Media

KTRK Houston news presents misleading broadcast on IVF procedure, ignores ethics of destroying human life

Conceived just to be destroyed.

Houston’s ABC affiliate KTRK presented a nightly news segment this past week touting embryonic biopsies during the in-vitro fertilization process as a way to reduce the occurrence of miscarriages in women. “[N]ow there’s a high-tech procedure to help avoid repeat miscarriages and save parents-to-be from heartbreak,” the broadcast gushes.

The segment featured a woman named Charlotte, who had experienced the hardship of numerous miscarriages following IVF attempts. Then she learned about the possibility of having her fertilized human embryos biopsied before they were implanted into her uterus. The purpose of the biopsy is to check for chromosomal abnormalities in order to predict the viability of the baby if it is implanted. This costs roughly $5,000 extra, on top of the steep price tag of IVF.
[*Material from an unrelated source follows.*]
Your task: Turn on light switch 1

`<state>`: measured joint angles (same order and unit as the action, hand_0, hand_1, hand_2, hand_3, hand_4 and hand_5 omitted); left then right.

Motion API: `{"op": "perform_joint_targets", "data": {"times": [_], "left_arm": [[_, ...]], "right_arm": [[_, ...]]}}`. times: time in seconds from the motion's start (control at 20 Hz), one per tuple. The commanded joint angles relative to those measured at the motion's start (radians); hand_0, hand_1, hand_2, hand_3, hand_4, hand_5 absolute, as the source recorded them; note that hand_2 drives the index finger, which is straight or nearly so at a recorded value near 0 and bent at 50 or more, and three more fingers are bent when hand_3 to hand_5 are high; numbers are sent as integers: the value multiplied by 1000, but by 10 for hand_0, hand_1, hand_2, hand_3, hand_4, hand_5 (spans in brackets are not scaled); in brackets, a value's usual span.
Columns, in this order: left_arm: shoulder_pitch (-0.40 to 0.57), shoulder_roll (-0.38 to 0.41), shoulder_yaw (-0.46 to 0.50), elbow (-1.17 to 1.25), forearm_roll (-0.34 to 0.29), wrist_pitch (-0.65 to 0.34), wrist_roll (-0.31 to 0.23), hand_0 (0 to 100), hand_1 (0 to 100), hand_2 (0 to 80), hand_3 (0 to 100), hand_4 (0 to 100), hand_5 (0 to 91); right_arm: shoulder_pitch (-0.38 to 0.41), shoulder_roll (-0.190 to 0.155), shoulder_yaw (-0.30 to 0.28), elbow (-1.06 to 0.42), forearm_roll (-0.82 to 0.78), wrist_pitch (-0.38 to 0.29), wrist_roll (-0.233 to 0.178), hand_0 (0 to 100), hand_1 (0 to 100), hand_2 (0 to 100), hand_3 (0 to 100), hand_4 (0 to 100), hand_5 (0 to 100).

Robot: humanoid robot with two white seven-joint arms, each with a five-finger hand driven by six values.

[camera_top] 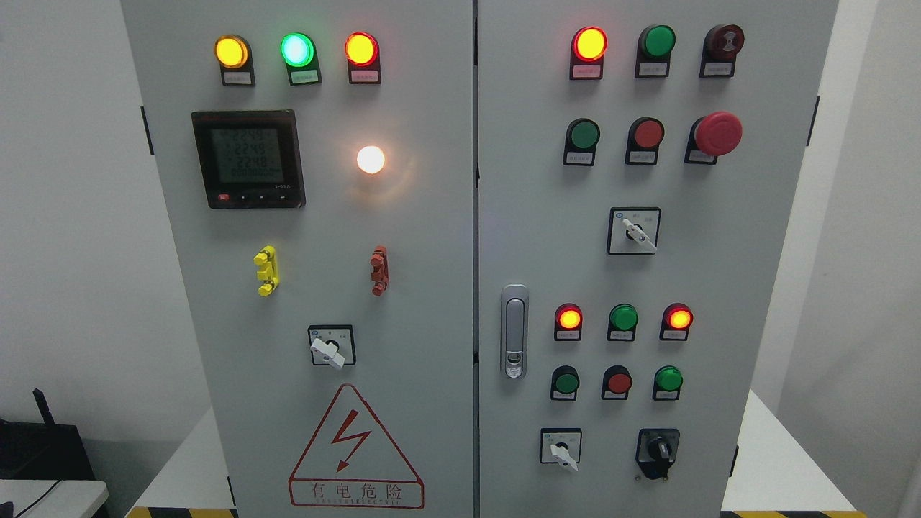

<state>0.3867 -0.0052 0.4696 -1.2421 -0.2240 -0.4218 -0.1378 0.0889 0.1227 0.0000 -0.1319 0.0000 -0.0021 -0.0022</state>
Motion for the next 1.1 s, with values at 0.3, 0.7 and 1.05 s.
{"op": "perform_joint_targets", "data": {"times": [0.3,0.7,1.05], "left_arm": [[-2,68,111,901,-5,191,-97,184,61,0,0,91,63],[-120,31,-112,1059,3,270,-68,236,65,0,0,0,0],[-216,7,-204,1142,5,333,-68,248,50,0,0,0,0]], "right_arm": [[0,0,20,0,-26,1,1,120,389,0,0,0,0],[0,0,20,0,-26,1,1,120,389,0,0,0,0],[0,0,20,0,-26,1,1,120,389,0,0,0,0]]}}
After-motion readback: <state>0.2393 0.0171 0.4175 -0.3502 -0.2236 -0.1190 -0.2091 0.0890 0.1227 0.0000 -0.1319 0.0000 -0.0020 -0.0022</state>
While the premise may have been technically true (miscarrying a pregnancy presupposes that the embryo has already been implanted in the mother), it is dangerously misleading. After the embryos are biopsied, only babies considered chromosomally normal and having a good chance of viability are chosen. This is often only one – or none – of the already fertilized embryos. Thus, the biopsy process reduces “miscarriages” only because it prevents existing human embryos from being implanted in the first place.

So what happens to them? They are discarded. According to Dr. Timothy Hickman, “[w]e can actually find the embryos that are chromosomally normal and only transfer the normal ones back.” If we read between the lines, what this means is that the ones who are not deemed “normal” are not transferred back (into their mother). That’s it – they were killed even before having a chance to make it in their mother’s womb.

Maybe this process prevents later miscarriages, but it doesn’t prevent the deaths of numerous human embryos who are conceived just to be destroyed.